=== GOAL OF THE EXERCISE ===
Output a verbatim copy of the data, cut off after the line that contains "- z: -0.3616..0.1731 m".

=== PROVIDED MATERIAL ===
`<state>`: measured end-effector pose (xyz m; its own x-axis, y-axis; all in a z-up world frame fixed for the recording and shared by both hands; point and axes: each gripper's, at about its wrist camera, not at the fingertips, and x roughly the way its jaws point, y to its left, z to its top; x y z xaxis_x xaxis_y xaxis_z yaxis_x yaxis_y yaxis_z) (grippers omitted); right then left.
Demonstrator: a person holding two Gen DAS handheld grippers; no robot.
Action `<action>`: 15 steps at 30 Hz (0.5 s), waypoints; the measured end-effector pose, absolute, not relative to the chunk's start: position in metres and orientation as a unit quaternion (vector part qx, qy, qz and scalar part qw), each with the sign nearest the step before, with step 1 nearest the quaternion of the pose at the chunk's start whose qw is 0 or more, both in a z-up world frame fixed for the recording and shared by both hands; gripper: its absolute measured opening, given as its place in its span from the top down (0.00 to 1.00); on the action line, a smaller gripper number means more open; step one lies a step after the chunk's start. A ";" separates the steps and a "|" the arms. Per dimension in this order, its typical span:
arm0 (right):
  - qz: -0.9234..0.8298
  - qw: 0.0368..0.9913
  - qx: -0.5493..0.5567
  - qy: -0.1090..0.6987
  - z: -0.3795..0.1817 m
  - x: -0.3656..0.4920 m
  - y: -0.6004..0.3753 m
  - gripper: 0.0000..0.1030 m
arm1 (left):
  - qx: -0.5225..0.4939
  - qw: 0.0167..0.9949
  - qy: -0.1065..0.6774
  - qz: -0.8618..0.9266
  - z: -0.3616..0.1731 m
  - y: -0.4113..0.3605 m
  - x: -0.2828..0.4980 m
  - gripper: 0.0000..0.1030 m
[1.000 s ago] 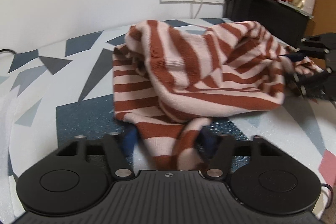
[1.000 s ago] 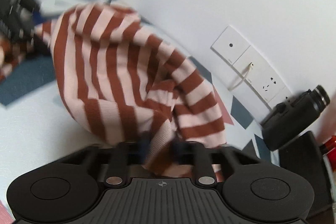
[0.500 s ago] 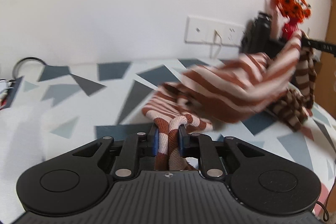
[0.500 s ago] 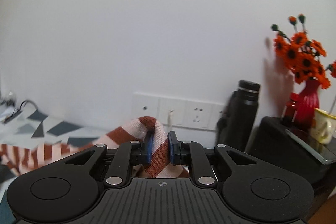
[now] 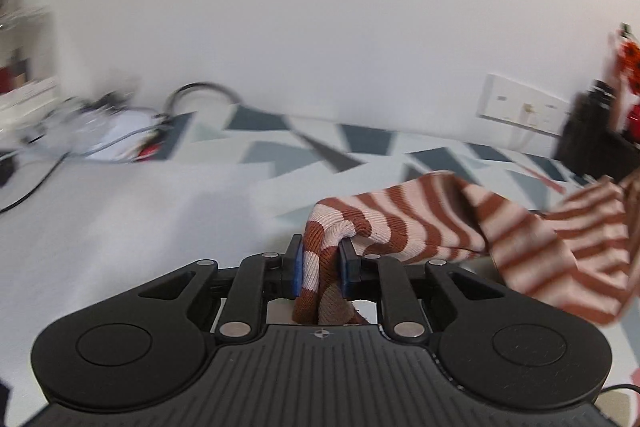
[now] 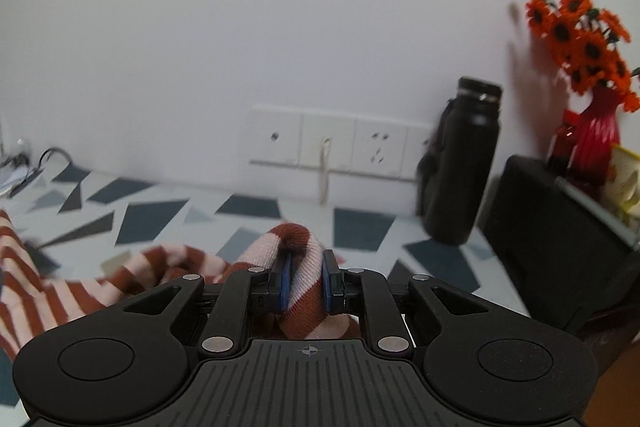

=== RESPONSE AREA ===
`<state>`: measured end-effector pose (xyz m; its own x-axis, y-axis; all in a z-up world frame fixed for the recording and shared by both hands; point and axes: each gripper's, at about its wrist camera, not at the fingertips, and x roughly the way its jaws point, y to its left, z to its top; x y z xaxis_x xaxis_y xaxis_z yaxis_x yaxis_y yaxis_z) (grippers omitted); right then left.
Demonstrator: a person holding two Gen DAS handheld grippers; no robot.
Action `<action>`: 15 steps at 30 Hz (0.5 s), waypoints; the measured end-effector pose, absolute, not relative to the chunk's start: position in metres and orientation as a unit quaternion (vector part qx, qy, qz and scalar part qw), each with the sign nearest the step before, with step 1 nearest the quaternion of the pose at the chunk's start whose qw is 0 or more, both in a z-up world frame fixed for the recording and shared by both hands; gripper: its absolute measured opening, given as its place in its span from the top down (0.00 to 1.00); on the action line, a smaller gripper number means more open; step one lies a step after the chunk's start. A ";" separates the steps and a "|" the arms. Per dimension in this order, its typical span:
arm0 (right):
  - qz: -0.9234..0.8298
  - qw: 0.0368..0.9913
  - qx: -0.5493..0.5567
  - qy: -0.1090..0.6987
  - z: -0.3795..0.1817 m
  - x: -0.3656..0.4920 m
  - y: -0.6004..0.3753 m
  - gripper: 0.0000..0.1030 m
arm1 (left):
  - qx: -0.5225..0.4939
  - qw: 0.0167..0.9949
  - qy: -0.1065..0.6774
  - qz: -0.8618..0.9266
  - z: -0.3616..0.1731 m

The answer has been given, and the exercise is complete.